Two things from the web - one sort of about bees, and one sort of about the financial benefits of Ontario's industrial wind turbine policies.

The National Post has an article by Mark Brock, Chairman of the Grain Farmers of Ontario, on the implication for his group of the MPP from Toronto Centre having studied up on the threat to bees from neonics by watching one entire TED talk.

Ontario’s neonics nightmare:
Following months of building anger, confusion and uncertainty in rural Ontario, farmers are now getting ready to place their initial seed orders for the 2016 planting season, without knowing what they will be able to plant.

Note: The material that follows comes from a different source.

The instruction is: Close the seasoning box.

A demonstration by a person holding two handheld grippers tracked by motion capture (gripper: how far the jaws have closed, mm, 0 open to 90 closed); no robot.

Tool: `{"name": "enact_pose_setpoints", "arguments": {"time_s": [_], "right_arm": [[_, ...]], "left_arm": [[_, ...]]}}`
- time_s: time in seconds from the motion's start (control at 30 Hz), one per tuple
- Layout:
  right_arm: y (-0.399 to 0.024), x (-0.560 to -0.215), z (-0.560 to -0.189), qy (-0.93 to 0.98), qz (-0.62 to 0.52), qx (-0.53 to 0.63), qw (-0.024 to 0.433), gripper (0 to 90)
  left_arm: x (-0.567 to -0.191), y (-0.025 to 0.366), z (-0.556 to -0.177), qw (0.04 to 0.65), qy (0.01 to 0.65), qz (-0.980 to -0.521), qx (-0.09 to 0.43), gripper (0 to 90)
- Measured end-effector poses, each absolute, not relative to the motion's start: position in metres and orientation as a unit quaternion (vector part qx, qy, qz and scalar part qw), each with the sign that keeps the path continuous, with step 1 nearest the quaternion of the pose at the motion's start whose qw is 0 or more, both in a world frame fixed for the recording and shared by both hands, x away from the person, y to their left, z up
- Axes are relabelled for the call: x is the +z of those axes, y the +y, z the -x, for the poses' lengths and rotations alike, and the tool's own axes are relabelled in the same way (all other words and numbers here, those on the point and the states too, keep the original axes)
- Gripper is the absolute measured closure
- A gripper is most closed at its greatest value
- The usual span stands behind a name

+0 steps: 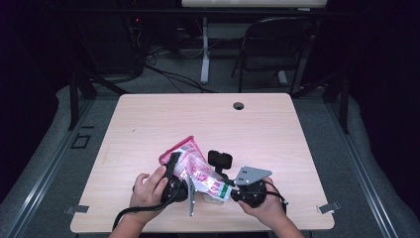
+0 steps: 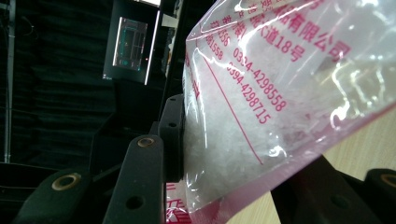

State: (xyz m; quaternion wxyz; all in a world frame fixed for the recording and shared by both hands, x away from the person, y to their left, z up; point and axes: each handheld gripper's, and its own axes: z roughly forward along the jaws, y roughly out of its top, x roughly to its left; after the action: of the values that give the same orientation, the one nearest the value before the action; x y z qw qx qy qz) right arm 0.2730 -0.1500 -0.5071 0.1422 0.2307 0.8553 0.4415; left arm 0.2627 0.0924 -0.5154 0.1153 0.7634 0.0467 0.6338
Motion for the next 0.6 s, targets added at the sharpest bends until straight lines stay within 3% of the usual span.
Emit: {"name": "enact_pose_setpoints", "arguments": {"time_s": [0.1,0.33,0.6], "right_arm": [[-0.1497,-0.5073,-0.2737,0.856,-0.231,0.442,0.136,67.9],[-0.1482,-0.5072,-0.2732,0.851,-0.238,0.442,0.153,59.5],[-0.154,-0.504,-0.2757,0.853,-0.238,0.442,0.145,58.6]], "left_arm": [[-0.5152,0.0926,-0.2632,0.114,0.047,-0.763,0.635,65.9],[-0.5145,0.0927,-0.2625,0.112,0.047,-0.762,0.636,66.0],[-0.515,0.0939,-0.2643,0.113,0.05,-0.763,0.634,66.1]]}}
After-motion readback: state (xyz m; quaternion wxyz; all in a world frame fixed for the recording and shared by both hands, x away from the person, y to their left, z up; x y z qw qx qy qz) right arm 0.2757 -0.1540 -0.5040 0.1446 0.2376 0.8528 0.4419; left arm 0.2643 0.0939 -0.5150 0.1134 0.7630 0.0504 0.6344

This is because of the Wynne government’s decision to side with special interest groups, who have a deeper issue with modern agriculture, by heavily restricting access to a critical crop management tool for corn and soybean farmers. 
Environment Minister Glen Murray has defended a truly unworkable regulation and provided a series of unhelpful and inflammatory comments to the debate, before punting the issue back to Agriculture Minister Jeff Leal, who responds to questions about corn and soybean seeds by discussing the importance of supply management for dairy and poultry products.
What is most disheartening about the government’s position on the neonics-treated seeds issue is a regulation passed in the summer that requires grain farmers to have done something three months earlier to be able to farm properly next year – a genuine impossibility. This decision means that that the grain farmers that plant and grow more than five million acres of corn and soybeans in Ontario are, according to the Conference Board of Canada, expected to lose more than $600 million next year.
The entire article includes blaming the regulations on lobbying from the Ontario Beekeepers Association.

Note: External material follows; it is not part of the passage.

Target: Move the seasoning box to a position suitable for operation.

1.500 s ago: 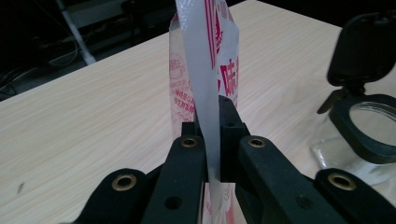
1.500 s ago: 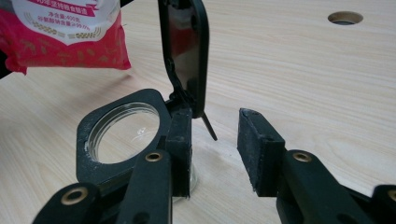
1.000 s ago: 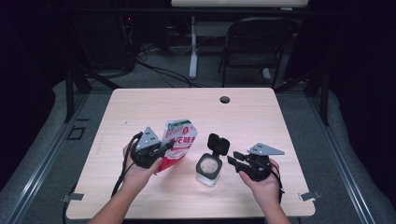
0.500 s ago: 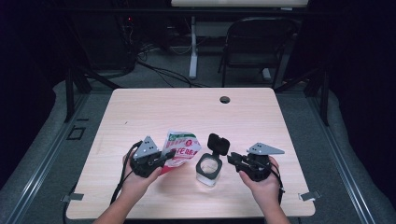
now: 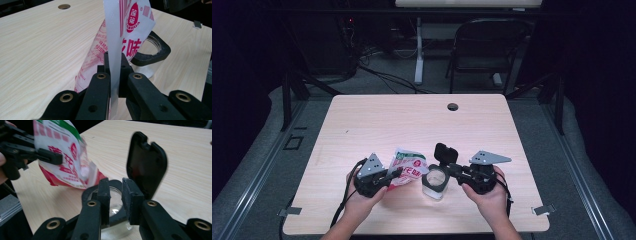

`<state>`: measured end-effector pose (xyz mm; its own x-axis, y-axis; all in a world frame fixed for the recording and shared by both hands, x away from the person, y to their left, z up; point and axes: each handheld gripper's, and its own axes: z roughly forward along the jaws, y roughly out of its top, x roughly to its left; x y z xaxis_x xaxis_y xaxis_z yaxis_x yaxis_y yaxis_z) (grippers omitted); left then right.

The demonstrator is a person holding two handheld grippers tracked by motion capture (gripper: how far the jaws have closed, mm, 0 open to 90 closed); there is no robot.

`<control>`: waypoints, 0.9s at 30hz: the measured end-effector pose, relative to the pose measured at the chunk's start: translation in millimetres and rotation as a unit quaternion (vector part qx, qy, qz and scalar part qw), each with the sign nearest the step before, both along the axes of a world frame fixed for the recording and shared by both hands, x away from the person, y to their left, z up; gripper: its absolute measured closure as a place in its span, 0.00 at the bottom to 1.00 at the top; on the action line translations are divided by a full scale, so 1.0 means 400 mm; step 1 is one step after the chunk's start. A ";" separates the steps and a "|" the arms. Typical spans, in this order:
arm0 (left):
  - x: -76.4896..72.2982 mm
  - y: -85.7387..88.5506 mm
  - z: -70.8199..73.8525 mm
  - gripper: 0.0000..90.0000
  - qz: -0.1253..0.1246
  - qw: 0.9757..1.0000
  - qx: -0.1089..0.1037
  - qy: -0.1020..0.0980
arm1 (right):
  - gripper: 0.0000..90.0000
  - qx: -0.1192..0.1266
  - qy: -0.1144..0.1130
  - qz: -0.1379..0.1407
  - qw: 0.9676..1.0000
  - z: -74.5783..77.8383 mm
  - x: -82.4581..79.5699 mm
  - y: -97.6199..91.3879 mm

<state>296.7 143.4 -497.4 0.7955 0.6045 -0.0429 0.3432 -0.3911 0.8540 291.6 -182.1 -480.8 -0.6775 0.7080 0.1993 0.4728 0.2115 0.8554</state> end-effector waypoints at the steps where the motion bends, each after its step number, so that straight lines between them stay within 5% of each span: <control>1: -0.001 0.000 -0.001 1.00 0.000 1.000 0.000 0.002 | 0.85 0.003 0.000 0.004 1.000 0.001 0.001 0.007; 7: -0.002 0.004 -0.005 1.00 0.000 1.000 -0.002 0.003 | 0.83 -0.013 -0.001 0.032 0.999 0.015 0.007 0.042; 27: 0.000 0.058 -0.014 1.00 0.009 1.000 -0.008 0.006 | 0.77 -0.004 -0.011 0.082 0.997 0.032 0.026 0.147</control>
<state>296.6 166.7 -502.9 0.7840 0.6178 -0.0613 0.3598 -0.3717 0.8558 301.9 -123.1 -468.2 -0.7882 0.5891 0.1777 0.4125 0.2914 0.8631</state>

The TED talk the member from Toronto Centre saw is very good - but having mentioned it I'll note this one strikes me as better. Both are now a little dated Recent studies continue to point to neonicotinoids as a negative influence to the health of many bee species (perhaps least to the honey bee that caused the greatest concern in Ontario) - along with many other factors.

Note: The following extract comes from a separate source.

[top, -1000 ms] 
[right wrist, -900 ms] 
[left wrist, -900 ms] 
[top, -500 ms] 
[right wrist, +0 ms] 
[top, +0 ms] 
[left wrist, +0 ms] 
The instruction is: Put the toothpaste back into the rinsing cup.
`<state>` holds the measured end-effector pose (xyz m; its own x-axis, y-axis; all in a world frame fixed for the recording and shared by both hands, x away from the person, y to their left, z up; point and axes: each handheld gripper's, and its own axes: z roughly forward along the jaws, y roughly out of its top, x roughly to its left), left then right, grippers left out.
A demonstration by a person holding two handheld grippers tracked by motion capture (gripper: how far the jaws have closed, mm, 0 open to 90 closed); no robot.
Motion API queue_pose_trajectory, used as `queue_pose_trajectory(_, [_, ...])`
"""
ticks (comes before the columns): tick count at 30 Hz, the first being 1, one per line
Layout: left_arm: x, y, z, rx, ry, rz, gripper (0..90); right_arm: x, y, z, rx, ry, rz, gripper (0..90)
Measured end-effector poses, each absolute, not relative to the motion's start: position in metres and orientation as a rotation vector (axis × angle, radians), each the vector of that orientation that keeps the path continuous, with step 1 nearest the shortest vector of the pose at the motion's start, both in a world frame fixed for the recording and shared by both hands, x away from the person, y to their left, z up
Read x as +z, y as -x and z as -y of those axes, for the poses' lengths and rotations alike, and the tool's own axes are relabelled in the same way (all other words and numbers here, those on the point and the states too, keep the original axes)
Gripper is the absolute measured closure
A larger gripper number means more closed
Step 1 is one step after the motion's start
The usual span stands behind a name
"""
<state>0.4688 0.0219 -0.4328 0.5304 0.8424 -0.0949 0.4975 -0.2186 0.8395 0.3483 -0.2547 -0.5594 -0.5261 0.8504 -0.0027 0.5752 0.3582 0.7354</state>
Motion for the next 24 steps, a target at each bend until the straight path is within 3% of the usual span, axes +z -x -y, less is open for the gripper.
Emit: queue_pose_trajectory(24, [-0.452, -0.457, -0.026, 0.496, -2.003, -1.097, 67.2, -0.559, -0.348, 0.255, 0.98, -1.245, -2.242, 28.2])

It is possible neonics are both damaging to bee health and a single scapegoat to avoid dealing with other causes including lawns and other monocultures.

A second web post which caught my eye was a news release from the Canadian Wind Energy Association:
The Ontario-focused study released today is titled Wind Dividends – An Economic Impact Analysis from Ontario's Wind Procurements. It was prepared for CanWEA by Compass Renewable Energy Consulting Inc. using an economic model developed by the U.S. Department of Energy's National Renewable Energy Laboratory. It found that in the twenty five years from 2006-2030, total economic output from wind project investment in Ontario will top $14 billion, including $110 million that will flow directly into local economies in the form of land lease payments, municipal property taxes, and community vibrancy funds.

$110 million is less than 1% of $14 billion.
8/10ths of one percent is the expected cost of getting communities to host industrial wind turbines.

As for the rest of the $14 billion, according to another member of the member from Toronto Centre club, "There is [now] a big cluster of renewable related jobs in the downtown core of Toronto.”

I guess there is a big chunk of grain jobs there too - now that the lawyers are involved.